In [None]:
import os
import cv2
import numpy as np
import pandas as pd
import matplotlib.pyplot as plt
from tqdm import tqdm
from pprint import pprint

from additional_info import sub_dir, json_reader, json_writer

In [None]:
selected_dataset = "coco"

# to get limit size of sample output 
output_line_limit = 10

# 1. Initializing dataset directory

In [None]:
# directory containing image and annotations of coco dataset
image_dir = os.path.join(sub_dir['dir_data'], selected_dataset, "train2017")
annotation_dir = os.path.join(sub_dir['dir_data'], selected_dataset, "annotations")

print(f"Image directory = {image_dir}")
print(f"Annotation directory = {annotation_dir}")

# 2. Number of files in image and annotation directory [first look]

In [None]:
image_dir_files = os.listdir(image_dir)
print(f"Number of images = ", len(image_dir_files))
print(f"Number of annotation files  = ", len(os.listdir(annotation_dir)))
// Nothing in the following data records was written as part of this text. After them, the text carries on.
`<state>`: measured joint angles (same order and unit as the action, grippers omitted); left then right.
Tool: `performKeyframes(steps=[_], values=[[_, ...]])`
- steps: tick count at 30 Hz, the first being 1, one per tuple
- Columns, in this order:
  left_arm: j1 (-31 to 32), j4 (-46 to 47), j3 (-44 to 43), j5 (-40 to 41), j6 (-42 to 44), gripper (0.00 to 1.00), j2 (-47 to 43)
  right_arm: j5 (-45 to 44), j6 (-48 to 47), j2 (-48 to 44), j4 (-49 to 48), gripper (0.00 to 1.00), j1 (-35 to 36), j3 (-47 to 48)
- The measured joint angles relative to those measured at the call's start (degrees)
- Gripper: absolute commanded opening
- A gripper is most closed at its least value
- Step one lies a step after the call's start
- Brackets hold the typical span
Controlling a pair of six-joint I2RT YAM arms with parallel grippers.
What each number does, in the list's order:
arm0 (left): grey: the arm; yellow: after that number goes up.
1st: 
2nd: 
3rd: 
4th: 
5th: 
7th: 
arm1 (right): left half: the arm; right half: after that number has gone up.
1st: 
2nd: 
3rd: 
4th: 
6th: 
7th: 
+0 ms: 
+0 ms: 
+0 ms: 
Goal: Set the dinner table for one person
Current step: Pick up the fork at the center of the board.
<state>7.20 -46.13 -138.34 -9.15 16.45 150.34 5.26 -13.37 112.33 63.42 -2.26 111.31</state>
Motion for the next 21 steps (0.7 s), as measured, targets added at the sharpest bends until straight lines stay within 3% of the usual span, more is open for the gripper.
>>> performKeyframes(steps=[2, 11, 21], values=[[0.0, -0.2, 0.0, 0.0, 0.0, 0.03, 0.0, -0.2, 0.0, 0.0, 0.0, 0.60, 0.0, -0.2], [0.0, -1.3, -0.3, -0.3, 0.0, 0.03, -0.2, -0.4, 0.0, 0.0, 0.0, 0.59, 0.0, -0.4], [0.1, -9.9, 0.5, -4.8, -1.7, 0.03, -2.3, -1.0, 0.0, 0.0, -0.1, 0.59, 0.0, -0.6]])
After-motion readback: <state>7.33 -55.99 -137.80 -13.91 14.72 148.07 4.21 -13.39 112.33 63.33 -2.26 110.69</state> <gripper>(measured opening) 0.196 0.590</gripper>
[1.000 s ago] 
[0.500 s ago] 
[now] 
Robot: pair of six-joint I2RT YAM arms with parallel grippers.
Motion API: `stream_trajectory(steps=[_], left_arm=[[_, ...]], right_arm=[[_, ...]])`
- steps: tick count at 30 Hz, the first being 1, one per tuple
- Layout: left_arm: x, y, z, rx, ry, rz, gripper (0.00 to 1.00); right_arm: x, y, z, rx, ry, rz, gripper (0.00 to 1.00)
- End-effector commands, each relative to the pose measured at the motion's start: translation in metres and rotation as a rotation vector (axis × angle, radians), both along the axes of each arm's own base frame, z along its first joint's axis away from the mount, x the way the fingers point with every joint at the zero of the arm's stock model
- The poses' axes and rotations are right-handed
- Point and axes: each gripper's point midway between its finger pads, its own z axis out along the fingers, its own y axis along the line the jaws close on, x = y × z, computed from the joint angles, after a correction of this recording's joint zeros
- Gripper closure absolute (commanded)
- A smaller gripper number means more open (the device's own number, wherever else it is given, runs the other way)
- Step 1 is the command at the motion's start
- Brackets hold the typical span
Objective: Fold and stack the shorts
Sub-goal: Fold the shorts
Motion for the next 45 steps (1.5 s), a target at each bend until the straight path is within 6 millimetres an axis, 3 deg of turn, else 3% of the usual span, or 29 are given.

print("\nSome files from image folder and their size :: ")
for i,file in enumerate(image_dir_files):
    file_size = round((os.path.getsize(os.path.join(image_dir, file)))/1024, ndigits=2)
    print("\t{}. File name = {} :: size = {} kb".format(i+1, file, file_size))
    
    if i > output_line_limit:
        print("\t....................................................\n"*3)
        file_size = round((os.path.getsize(os.path.join(image_dir, image_dir_files[-1])))/1024, ndigits=2)
        print("\t{}. File name = {} :: size = {} kb".format(len(image_dir_files), image_dir_files[-1], file_size))
        break
        
print("\nFiles from annotation folder :: ")
for i,file in enumerate(os.listdir(annotation_dir)):
    file_size = round((os.path.getsize(os.path.join(annotation_dir, file)))/1024, ndigits=2)
    print("\t{}. File name = {} :: size = {} kb".format(i+1, file, file_size))

### As we have downloaded train images from the coco dataset for EDA, we only require instances_train2017.json file. So, we will be working with these two things from now on:

- **image_dir** = contains 118287 images from coco dataset

- **annotation** = contains all the information (which we will read below) from the **instances_train2017.json** [largest file present in annotation folder, **448 MB**]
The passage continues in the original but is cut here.